> **WHAT IS REQUIRED**: Report only the number of lines in this material that include the string "asks".

> **RECORDS FOR THE EXERCISE**:
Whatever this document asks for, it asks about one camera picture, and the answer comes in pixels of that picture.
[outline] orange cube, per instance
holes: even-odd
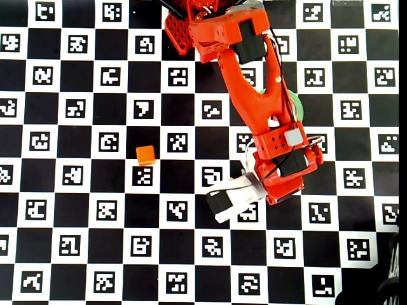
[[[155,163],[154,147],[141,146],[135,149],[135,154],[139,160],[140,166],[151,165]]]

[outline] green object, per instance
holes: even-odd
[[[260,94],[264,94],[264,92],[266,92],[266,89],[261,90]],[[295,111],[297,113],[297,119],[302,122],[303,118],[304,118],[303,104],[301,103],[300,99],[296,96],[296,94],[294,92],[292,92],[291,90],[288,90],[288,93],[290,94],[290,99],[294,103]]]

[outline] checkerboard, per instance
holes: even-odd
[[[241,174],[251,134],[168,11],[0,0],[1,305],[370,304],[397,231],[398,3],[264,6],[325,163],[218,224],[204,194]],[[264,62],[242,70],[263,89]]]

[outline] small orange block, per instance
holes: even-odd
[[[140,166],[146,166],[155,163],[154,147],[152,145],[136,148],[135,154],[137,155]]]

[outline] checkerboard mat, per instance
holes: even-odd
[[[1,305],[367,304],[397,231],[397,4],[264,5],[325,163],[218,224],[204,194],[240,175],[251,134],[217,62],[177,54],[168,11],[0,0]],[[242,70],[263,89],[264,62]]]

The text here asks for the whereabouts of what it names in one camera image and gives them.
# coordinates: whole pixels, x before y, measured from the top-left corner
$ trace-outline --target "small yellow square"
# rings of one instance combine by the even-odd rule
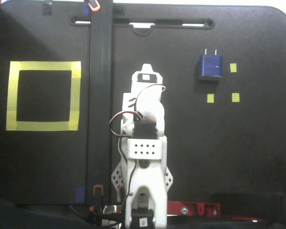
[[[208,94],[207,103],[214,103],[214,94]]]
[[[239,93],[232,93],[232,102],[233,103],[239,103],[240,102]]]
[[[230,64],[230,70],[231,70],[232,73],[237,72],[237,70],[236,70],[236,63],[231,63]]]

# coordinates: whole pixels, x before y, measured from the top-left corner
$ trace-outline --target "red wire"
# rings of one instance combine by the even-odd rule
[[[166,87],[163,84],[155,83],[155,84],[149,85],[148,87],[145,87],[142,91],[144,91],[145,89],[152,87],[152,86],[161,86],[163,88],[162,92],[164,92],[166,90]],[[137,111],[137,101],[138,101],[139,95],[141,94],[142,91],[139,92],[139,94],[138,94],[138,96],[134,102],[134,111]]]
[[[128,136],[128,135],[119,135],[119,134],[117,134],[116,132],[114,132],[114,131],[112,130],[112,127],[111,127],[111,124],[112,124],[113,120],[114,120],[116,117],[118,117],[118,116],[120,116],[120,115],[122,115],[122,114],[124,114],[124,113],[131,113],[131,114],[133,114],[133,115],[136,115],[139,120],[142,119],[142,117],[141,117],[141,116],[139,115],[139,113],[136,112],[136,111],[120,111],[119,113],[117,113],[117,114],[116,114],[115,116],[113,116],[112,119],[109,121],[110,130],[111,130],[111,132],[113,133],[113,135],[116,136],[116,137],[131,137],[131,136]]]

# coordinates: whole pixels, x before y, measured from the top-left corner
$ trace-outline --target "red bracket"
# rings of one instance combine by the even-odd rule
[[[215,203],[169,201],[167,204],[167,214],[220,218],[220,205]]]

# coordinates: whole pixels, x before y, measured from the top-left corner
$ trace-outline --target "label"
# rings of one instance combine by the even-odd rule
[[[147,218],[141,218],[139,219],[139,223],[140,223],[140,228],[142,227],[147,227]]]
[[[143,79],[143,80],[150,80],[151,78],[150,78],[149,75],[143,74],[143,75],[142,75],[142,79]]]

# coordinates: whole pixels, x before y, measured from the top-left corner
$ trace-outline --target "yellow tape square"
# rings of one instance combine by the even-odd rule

> **COMPLETED EXERCISE**: 2